What you are asked to do.
Count the lines below that contain the word "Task", and give only that number.

(Records from a data source)
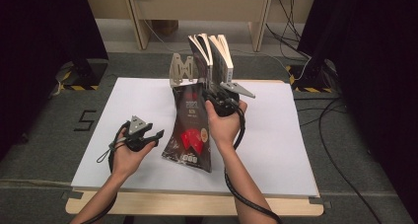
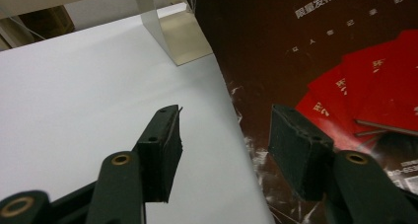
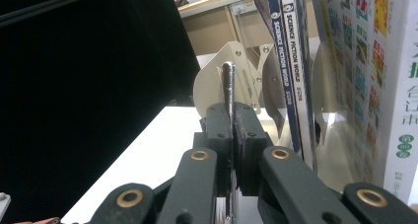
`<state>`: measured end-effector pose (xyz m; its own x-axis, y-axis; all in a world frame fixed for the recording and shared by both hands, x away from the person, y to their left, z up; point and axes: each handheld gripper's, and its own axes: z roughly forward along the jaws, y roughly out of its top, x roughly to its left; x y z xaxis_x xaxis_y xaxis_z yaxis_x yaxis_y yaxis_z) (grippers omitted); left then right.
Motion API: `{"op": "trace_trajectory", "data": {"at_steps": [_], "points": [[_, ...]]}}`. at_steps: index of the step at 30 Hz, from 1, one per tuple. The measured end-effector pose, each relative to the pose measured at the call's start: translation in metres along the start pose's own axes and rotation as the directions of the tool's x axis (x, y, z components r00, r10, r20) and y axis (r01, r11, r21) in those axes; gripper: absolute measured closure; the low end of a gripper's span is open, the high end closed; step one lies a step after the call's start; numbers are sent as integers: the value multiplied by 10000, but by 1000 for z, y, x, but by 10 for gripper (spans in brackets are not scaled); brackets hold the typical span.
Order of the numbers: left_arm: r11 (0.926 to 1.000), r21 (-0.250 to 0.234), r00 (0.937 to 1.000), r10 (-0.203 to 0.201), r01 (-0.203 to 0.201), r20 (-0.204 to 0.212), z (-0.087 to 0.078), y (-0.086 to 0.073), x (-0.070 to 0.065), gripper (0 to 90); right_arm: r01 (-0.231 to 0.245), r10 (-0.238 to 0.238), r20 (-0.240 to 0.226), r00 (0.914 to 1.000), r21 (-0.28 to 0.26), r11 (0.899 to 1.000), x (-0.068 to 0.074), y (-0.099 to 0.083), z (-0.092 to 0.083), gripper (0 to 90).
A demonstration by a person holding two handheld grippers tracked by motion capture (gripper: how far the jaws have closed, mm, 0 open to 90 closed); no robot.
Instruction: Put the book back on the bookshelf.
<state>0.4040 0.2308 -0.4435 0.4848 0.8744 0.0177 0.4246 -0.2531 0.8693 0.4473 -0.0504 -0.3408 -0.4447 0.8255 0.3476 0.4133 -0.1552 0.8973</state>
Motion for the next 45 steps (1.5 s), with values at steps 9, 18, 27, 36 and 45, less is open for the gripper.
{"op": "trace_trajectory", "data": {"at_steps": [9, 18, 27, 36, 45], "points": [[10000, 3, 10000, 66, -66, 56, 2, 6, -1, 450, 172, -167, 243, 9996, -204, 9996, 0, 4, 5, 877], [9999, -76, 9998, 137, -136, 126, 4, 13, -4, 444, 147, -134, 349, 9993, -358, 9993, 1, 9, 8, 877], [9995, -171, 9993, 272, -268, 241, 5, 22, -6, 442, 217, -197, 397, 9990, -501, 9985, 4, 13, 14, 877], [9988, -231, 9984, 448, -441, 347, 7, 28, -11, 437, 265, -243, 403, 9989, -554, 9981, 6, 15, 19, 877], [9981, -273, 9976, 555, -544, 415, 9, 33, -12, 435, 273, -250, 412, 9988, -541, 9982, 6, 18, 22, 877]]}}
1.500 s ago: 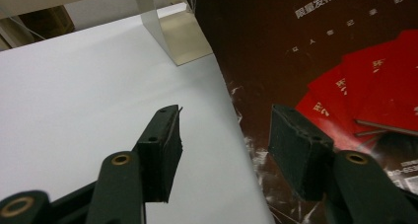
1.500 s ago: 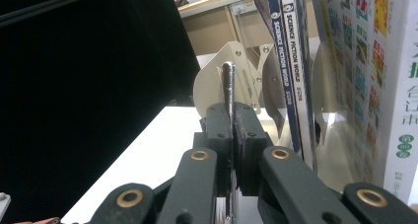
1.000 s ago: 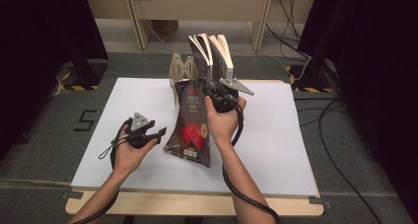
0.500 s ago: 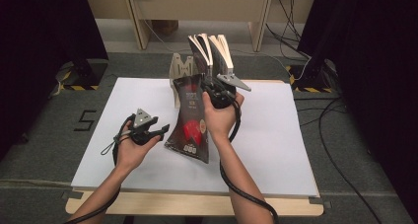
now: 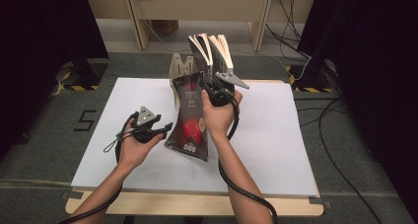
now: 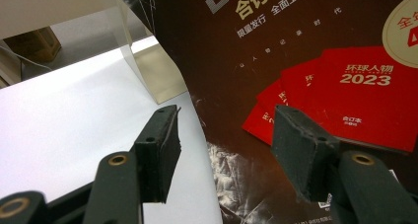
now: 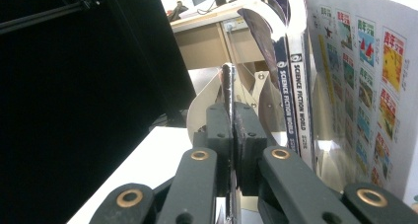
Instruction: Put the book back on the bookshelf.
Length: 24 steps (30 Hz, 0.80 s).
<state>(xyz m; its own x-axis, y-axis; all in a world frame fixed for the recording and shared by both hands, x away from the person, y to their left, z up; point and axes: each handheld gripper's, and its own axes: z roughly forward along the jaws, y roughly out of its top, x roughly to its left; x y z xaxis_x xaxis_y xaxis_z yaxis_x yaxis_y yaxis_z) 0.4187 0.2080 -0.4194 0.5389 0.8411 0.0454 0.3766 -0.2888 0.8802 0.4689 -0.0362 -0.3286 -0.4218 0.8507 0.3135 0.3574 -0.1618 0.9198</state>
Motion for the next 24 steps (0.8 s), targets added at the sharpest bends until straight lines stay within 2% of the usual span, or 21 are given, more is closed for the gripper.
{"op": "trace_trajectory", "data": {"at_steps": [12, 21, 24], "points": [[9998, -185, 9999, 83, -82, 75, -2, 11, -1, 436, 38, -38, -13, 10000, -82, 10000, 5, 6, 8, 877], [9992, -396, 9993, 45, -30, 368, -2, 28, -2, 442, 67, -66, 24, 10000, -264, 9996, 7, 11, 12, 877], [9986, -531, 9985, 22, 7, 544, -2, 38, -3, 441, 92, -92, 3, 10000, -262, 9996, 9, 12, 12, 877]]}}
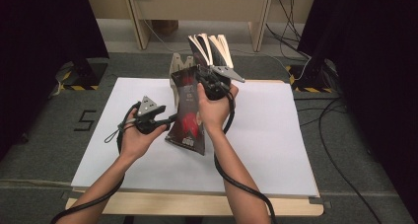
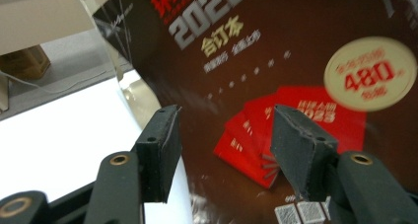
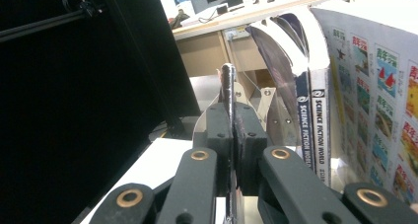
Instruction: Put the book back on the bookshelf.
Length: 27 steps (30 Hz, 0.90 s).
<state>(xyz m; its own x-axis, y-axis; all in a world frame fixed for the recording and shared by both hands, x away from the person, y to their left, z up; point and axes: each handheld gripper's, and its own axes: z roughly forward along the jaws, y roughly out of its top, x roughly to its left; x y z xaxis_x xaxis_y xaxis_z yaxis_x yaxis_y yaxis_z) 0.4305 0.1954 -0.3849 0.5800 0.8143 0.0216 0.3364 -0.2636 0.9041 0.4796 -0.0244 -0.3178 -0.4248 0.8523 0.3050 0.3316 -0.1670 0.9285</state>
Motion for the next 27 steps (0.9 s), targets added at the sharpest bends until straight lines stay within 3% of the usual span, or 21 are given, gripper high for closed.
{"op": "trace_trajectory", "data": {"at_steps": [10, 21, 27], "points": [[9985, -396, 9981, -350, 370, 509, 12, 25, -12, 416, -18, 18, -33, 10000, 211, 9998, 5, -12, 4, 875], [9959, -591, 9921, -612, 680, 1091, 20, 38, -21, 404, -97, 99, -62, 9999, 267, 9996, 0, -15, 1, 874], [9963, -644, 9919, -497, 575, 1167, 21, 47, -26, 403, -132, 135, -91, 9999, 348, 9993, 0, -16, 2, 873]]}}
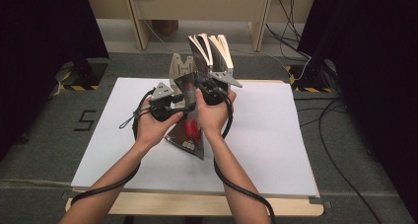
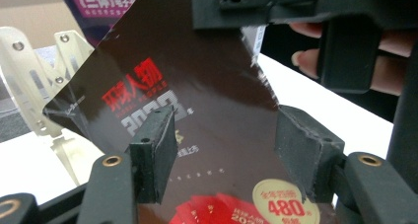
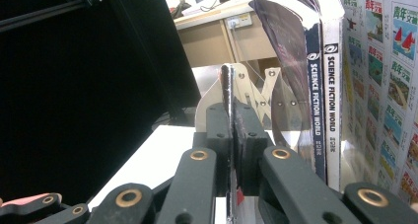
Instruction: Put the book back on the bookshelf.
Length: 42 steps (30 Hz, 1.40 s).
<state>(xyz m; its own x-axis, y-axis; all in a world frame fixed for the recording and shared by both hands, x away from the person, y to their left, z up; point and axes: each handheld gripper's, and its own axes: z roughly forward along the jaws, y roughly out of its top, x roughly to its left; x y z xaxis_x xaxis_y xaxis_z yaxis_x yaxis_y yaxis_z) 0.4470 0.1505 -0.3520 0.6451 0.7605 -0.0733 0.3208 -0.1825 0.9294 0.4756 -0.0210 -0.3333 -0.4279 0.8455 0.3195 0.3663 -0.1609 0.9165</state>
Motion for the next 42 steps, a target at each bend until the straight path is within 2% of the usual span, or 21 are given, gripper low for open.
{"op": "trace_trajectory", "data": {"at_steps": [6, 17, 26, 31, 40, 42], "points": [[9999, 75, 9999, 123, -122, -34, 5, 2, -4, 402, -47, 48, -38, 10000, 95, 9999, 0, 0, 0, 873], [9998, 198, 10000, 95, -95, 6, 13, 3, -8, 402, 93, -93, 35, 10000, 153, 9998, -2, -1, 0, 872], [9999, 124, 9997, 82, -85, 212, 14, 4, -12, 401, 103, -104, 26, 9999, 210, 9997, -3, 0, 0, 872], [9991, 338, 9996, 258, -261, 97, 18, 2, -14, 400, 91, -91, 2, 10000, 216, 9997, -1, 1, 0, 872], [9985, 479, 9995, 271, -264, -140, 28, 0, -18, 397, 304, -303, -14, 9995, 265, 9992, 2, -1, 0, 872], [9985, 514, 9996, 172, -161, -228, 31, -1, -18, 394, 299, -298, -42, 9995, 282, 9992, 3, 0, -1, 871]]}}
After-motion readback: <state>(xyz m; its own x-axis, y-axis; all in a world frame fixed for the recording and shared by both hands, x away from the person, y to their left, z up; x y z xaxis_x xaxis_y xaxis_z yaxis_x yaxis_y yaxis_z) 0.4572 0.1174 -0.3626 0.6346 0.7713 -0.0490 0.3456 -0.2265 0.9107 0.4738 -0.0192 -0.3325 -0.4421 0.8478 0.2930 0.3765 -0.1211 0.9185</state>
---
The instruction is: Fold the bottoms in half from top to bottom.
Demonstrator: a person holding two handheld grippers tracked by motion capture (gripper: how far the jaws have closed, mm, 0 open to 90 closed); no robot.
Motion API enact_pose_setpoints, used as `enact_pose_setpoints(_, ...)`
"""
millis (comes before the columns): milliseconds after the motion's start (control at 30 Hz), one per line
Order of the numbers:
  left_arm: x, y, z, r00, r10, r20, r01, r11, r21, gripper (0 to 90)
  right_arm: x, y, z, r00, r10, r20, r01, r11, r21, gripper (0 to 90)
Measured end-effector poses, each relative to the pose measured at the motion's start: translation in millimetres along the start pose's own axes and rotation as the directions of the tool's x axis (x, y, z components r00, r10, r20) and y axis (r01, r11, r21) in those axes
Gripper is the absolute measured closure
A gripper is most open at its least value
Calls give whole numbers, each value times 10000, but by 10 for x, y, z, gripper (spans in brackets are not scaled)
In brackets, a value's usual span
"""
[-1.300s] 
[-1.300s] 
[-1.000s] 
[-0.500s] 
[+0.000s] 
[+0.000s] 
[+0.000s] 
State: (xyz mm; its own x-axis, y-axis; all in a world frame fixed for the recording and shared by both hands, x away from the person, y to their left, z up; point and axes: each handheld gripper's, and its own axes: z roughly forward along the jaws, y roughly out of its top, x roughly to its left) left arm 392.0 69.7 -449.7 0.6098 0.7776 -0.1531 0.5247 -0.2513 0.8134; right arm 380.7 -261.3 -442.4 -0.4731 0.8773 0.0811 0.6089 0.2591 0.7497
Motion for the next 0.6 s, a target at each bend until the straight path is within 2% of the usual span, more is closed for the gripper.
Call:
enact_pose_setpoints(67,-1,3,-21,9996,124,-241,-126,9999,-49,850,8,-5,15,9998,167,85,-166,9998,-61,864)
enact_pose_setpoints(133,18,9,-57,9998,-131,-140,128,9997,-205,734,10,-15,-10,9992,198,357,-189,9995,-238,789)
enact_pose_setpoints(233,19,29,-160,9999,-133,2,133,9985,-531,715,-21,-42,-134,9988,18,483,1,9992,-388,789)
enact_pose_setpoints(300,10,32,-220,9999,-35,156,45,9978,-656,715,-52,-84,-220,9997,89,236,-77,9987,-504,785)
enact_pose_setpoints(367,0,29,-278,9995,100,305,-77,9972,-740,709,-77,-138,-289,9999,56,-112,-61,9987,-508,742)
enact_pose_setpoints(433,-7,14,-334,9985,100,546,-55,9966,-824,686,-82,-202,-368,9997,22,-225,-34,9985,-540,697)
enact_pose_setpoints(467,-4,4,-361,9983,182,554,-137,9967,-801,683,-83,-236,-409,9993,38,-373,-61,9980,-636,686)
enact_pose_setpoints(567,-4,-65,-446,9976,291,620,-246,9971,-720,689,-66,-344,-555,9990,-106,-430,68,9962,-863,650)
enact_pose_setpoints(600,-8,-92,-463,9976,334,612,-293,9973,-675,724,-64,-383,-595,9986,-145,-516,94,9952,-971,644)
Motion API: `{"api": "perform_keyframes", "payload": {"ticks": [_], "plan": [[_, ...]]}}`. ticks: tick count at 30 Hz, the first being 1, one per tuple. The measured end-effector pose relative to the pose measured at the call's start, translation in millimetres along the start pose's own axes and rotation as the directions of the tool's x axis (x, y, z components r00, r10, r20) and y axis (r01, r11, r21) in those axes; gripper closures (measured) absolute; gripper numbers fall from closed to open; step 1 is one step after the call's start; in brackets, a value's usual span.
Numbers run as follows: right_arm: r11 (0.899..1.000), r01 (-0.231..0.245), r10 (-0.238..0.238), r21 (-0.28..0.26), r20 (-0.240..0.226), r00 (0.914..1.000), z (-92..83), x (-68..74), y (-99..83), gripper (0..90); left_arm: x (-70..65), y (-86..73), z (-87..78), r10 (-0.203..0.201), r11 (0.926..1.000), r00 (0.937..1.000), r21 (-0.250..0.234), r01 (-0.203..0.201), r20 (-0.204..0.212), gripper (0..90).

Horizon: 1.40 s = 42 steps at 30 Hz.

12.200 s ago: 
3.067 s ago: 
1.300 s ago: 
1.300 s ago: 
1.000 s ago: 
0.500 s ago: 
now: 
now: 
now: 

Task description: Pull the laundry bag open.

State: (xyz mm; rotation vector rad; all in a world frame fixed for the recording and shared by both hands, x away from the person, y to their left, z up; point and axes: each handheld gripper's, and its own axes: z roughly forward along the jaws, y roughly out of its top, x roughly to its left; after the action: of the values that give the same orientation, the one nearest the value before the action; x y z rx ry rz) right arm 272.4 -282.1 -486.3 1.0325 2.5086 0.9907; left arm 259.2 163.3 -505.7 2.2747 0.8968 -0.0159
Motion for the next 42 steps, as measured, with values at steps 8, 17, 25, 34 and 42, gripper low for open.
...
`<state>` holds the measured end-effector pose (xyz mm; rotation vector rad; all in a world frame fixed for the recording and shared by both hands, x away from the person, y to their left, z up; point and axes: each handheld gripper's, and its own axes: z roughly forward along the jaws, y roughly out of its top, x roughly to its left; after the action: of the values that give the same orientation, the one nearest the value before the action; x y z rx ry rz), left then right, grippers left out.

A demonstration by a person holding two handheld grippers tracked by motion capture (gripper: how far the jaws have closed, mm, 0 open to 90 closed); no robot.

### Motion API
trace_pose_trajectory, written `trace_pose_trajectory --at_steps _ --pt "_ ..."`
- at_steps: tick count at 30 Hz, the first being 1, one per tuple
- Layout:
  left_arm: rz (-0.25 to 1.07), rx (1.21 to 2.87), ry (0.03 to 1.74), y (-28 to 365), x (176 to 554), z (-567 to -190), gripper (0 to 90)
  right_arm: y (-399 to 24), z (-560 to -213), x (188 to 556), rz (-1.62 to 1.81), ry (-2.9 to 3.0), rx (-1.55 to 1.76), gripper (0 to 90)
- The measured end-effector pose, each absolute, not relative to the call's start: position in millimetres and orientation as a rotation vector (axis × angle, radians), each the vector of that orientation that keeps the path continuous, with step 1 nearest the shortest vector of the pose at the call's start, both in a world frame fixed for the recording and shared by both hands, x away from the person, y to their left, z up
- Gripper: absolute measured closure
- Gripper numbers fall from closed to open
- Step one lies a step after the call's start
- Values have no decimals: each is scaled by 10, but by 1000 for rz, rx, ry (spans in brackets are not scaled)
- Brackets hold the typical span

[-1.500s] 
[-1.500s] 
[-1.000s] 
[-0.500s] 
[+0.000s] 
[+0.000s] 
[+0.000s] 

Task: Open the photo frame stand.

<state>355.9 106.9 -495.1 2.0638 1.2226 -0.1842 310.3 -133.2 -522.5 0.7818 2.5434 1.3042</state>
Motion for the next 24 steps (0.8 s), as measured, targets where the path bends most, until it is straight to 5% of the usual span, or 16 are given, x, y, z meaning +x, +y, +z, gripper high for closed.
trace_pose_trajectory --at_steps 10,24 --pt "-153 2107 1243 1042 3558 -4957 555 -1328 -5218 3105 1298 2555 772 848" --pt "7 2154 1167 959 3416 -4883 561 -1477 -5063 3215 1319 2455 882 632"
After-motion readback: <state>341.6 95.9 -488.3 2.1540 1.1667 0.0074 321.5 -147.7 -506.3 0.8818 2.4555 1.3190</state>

Answer section.
2